(The task): Every line of the records that contains "point" should be tallied, and only the resulting number returned.

(Records supplied):
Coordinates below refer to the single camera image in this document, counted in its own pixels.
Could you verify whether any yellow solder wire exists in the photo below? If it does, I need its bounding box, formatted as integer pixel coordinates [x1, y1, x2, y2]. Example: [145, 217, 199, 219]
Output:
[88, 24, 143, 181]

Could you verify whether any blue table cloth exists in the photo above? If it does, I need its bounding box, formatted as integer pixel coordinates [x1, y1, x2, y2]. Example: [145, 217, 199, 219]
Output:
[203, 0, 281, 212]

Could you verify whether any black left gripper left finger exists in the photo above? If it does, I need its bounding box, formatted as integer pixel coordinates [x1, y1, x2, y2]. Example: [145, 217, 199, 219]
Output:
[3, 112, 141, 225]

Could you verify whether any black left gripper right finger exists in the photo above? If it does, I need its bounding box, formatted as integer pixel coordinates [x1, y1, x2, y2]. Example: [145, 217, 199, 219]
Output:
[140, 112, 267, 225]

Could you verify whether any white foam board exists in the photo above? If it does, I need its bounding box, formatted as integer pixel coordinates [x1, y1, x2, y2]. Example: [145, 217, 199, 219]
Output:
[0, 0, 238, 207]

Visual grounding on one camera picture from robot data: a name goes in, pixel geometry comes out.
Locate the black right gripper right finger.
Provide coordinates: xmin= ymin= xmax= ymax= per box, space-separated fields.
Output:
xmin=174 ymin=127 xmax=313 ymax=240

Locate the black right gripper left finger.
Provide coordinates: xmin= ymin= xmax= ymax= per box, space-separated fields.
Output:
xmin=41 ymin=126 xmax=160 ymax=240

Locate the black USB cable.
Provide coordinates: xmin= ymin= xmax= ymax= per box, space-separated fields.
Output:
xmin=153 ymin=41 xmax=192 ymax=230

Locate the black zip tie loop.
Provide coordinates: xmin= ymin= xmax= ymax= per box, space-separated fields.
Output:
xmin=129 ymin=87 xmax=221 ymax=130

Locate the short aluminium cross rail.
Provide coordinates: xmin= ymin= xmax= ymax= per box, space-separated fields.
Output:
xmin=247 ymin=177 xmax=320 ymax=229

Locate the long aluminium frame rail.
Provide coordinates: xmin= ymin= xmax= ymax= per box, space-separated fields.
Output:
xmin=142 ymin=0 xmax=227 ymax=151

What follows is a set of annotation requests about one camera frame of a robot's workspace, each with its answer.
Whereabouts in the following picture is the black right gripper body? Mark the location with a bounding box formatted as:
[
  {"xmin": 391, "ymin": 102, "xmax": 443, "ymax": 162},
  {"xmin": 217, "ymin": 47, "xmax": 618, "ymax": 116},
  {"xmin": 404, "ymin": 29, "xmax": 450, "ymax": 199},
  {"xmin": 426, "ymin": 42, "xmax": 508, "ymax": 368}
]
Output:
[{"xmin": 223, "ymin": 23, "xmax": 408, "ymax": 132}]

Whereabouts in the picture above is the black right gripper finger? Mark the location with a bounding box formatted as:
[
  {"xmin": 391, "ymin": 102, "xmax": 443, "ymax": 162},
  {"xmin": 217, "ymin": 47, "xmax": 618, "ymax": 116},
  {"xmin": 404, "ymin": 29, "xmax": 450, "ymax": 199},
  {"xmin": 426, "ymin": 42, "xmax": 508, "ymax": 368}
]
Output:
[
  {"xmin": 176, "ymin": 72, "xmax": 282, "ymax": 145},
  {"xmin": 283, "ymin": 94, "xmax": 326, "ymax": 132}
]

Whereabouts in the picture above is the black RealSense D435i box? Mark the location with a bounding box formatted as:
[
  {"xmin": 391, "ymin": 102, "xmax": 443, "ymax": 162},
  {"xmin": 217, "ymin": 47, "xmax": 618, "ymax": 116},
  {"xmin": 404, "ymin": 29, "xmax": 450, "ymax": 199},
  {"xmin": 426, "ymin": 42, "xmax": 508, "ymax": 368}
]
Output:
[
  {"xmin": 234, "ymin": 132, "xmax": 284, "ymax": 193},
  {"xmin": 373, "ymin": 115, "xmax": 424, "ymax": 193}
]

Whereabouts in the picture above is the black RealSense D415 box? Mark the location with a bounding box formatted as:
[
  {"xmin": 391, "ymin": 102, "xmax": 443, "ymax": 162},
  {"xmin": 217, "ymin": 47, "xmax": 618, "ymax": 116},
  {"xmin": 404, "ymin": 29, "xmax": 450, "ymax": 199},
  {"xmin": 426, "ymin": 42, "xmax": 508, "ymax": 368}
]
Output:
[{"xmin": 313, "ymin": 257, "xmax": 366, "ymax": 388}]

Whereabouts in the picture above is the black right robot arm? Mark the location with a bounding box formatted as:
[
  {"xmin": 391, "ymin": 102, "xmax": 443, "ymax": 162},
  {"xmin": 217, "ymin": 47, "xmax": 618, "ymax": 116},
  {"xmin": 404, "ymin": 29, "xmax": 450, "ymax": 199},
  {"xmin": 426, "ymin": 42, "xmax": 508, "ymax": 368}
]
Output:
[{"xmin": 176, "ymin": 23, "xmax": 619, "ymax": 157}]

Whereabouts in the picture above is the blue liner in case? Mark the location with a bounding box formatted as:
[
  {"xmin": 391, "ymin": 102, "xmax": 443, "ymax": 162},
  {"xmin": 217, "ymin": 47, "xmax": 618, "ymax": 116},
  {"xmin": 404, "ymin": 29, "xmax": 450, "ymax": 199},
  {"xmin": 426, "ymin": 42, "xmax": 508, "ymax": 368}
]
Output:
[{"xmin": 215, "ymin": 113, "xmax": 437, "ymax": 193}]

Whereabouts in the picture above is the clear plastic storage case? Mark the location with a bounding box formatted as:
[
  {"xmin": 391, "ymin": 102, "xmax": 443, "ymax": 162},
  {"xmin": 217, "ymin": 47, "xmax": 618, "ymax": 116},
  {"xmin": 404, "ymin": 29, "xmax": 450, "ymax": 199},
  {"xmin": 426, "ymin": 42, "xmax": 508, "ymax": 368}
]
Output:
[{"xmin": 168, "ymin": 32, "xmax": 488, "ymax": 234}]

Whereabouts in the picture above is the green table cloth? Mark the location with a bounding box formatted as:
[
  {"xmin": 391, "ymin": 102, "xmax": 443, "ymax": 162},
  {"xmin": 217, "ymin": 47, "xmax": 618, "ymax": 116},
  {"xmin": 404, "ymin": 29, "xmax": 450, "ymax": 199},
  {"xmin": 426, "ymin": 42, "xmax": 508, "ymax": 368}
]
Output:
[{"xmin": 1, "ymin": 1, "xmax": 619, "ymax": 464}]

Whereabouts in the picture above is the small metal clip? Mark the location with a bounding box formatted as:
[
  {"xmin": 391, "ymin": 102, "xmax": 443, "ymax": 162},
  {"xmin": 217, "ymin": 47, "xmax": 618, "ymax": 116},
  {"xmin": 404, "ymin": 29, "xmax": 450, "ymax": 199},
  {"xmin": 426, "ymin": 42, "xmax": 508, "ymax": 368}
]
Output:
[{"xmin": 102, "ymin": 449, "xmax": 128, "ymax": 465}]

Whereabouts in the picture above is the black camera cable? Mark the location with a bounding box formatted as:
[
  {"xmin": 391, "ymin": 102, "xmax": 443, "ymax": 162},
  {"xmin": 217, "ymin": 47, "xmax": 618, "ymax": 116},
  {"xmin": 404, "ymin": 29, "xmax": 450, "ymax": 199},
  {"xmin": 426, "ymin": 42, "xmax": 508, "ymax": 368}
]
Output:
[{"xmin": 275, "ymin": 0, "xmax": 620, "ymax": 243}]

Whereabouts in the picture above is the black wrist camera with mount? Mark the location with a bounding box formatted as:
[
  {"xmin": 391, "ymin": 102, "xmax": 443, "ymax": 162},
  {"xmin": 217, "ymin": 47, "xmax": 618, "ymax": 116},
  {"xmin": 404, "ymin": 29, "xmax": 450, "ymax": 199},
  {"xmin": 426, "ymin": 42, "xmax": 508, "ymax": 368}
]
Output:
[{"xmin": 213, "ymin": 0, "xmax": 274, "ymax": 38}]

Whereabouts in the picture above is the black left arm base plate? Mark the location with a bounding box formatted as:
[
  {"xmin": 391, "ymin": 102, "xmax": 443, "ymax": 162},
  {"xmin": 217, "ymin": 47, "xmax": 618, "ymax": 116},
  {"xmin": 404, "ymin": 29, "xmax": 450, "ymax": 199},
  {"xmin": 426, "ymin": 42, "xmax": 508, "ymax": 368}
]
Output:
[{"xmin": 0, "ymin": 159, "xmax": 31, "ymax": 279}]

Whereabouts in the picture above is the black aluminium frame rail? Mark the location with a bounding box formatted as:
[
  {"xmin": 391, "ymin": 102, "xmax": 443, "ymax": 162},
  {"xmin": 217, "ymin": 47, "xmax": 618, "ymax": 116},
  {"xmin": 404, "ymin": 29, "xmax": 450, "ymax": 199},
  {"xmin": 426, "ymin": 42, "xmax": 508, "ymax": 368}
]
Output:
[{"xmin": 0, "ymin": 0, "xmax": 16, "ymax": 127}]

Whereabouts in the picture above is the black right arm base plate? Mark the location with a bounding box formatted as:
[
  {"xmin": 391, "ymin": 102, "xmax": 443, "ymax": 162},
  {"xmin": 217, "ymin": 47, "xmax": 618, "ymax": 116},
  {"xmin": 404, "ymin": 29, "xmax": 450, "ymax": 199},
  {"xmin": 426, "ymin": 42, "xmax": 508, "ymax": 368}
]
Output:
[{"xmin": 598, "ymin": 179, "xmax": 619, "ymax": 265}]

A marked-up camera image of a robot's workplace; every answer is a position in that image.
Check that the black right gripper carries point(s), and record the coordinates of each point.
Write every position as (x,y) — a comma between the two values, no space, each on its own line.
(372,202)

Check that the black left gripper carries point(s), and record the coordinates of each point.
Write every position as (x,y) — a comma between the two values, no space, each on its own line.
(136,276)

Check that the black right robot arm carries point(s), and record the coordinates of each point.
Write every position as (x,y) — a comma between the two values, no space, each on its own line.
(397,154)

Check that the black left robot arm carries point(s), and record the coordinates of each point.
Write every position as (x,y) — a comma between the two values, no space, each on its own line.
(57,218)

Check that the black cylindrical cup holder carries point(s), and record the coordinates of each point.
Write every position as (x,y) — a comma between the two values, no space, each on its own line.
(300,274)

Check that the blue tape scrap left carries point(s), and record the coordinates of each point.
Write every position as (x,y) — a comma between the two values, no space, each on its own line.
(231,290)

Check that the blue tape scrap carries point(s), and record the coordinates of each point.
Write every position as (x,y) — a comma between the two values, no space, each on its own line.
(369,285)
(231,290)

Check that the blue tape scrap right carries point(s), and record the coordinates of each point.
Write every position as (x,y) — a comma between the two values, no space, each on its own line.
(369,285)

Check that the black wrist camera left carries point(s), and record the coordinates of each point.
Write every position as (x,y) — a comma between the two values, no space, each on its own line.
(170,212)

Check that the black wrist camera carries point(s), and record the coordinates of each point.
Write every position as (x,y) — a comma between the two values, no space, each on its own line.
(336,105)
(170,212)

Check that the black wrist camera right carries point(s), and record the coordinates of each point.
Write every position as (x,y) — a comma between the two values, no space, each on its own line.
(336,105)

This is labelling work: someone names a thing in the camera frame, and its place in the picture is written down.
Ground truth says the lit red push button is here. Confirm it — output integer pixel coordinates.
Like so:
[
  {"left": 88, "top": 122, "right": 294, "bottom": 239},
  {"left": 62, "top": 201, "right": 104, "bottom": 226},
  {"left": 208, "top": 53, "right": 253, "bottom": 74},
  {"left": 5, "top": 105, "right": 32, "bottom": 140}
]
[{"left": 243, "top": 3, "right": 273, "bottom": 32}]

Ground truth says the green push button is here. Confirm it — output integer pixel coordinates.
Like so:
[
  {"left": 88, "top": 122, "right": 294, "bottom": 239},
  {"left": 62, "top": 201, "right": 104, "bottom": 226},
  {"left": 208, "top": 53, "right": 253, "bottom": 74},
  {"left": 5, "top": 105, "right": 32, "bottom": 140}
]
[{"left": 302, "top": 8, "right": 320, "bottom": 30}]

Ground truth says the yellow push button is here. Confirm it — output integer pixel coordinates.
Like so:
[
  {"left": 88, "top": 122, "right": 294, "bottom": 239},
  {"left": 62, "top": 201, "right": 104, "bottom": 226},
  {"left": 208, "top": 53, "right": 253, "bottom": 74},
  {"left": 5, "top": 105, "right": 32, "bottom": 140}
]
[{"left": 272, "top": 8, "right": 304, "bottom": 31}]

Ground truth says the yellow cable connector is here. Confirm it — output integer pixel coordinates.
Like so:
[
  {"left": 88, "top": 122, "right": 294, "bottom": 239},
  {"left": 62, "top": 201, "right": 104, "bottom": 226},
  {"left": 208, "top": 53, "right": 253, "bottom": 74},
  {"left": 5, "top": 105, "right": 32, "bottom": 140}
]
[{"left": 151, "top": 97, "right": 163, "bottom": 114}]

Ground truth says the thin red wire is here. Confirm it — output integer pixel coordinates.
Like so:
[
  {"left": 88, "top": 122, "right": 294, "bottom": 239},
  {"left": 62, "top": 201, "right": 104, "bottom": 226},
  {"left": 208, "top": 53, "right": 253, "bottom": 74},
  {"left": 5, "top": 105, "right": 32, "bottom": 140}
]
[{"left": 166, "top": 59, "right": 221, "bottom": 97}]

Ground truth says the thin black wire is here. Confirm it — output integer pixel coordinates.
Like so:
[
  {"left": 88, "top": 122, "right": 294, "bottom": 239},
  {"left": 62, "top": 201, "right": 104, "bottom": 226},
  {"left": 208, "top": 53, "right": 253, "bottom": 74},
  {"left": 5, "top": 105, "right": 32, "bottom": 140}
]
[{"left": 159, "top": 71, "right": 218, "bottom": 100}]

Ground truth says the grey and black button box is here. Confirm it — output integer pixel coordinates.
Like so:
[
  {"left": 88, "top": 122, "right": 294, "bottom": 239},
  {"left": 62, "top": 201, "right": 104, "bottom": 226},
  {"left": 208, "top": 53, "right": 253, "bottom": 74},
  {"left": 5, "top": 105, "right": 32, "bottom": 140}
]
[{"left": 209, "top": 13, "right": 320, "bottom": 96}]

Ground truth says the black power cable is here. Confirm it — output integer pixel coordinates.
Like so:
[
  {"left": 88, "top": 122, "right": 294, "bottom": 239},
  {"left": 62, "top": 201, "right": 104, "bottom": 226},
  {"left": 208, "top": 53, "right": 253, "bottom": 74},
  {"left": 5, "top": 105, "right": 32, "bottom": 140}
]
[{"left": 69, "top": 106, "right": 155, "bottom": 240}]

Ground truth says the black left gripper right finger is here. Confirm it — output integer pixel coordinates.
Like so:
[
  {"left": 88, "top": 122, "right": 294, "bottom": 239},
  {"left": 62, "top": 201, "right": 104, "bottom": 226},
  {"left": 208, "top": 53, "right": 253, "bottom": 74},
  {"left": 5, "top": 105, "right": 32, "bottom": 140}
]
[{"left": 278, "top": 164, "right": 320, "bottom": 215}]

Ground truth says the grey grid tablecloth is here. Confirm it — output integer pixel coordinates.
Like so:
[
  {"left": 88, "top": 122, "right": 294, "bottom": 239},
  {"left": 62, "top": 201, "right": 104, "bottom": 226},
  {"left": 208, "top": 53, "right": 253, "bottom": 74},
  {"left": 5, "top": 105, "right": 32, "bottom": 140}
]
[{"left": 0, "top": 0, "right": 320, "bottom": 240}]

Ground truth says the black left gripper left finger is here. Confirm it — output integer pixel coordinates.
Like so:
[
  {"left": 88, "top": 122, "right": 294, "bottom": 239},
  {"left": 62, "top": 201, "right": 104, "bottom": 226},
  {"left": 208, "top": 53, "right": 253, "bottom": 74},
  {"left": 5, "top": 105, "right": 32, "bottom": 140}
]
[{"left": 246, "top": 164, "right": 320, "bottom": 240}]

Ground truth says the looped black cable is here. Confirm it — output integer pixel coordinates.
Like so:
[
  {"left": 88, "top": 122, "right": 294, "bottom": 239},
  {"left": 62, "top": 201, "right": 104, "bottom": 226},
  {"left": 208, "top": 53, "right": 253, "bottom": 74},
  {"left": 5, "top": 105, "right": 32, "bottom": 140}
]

(Solution): 11